TRY IT: Could you write out the listing below exactly as it stands, leaving out the pictures?

COLLECTED MATERIAL:
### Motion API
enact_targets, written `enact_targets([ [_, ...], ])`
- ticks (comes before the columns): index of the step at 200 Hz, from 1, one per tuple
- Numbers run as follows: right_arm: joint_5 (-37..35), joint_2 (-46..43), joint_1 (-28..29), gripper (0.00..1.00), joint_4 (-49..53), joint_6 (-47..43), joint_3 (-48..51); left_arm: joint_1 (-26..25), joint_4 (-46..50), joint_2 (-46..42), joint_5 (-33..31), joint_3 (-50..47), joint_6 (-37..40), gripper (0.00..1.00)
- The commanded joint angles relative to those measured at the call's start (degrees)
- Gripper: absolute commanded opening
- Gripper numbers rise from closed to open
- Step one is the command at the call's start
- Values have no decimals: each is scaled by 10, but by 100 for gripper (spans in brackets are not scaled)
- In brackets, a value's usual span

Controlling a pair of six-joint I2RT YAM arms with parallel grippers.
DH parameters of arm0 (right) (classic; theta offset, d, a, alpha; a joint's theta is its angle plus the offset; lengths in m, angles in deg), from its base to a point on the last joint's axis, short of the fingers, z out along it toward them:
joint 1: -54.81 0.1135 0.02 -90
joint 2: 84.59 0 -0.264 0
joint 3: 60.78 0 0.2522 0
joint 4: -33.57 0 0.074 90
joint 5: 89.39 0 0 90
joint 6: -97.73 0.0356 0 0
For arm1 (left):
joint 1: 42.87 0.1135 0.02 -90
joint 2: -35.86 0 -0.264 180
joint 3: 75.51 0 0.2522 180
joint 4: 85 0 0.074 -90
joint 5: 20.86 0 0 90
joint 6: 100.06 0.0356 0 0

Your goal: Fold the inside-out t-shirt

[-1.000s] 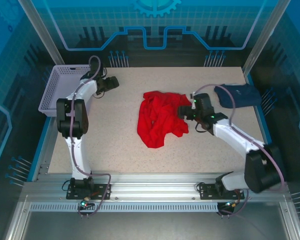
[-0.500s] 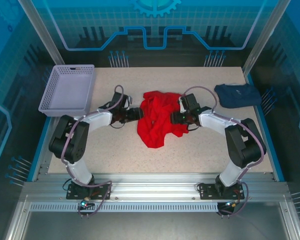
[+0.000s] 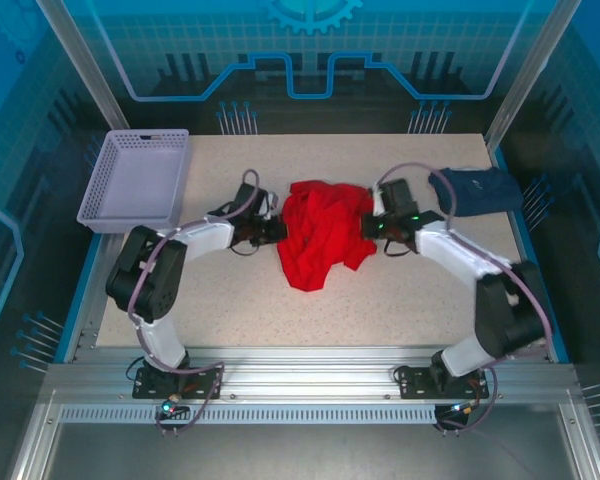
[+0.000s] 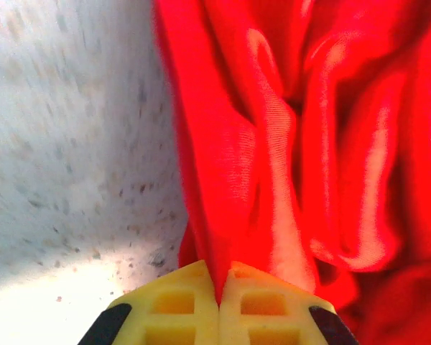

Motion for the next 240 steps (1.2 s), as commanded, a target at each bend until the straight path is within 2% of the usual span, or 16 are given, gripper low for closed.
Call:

TASK RESULT:
### Motion API
enact_targets, written `enact_targets([ [_, ...], ])`
- ticks (comes before the columns): index of the step at 200 Hz, from 1, one per tuple
- Numbers run as follows: right_arm: joint_5 (-37..35), joint_2 (-46..43), joint_1 (-28..29), gripper (0.00..1.00), joint_4 (-49..53), joint_6 (-47..43), joint_3 (-48..51); left_arm: joint_1 (-26..25), joint_4 (-46..50), joint_2 (-46..42), joint_5 (-33..31), joint_3 (-50..47), joint_6 (-37..40), gripper (0.00..1.00)
- The commanded joint angles relative to those measured at the call's start (degrees)
- Gripper: absolute commanded opening
- Gripper numbers rise from closed to open
- Step one is the command at the call's start
- Values have no decimals: each is scaled by 10, but by 100 for gripper (spans in brackets are not scaled)
- In brackets, a value's usual span

Controlling a pair of six-joint I2RT YAM arms with parallel grippers.
DH parameters of arm0 (right) (classic; theta offset, d, a, alpha; a joint's theta is its angle plus the offset; lengths in m, angles in deg), from its base to a point on the last joint's axis, short of the fingers, z out along it toward them:
joint 1: -54.81 0.1135 0.02 -90
joint 2: 84.59 0 -0.264 0
joint 3: 60.78 0 0.2522 0
joint 4: -33.57 0 0.074 90
joint 5: 89.39 0 0 90
joint 6: -97.73 0.0356 0 0
For arm1 (left):
joint 1: 42.87 0.1135 0.02 -90
joint 2: -35.86 0 -0.264 180
joint 3: 75.51 0 0.2522 180
joint 4: 85 0 0.074 -90
joint 5: 20.86 0 0 90
joint 6: 100.06 0.0356 0 0

Your goal: Fold the inside-out t-shirt

[-1.000s] 
[-0.500s] 
[+0.000s] 
[+0.000s] 

Motion for the next 240 steps (1.2 s), as commanded, a target at each bend until the straight path is within 2% of the usual span, or 16 are given, gripper low for closed.
Call:

That concludes the answer to this exercise.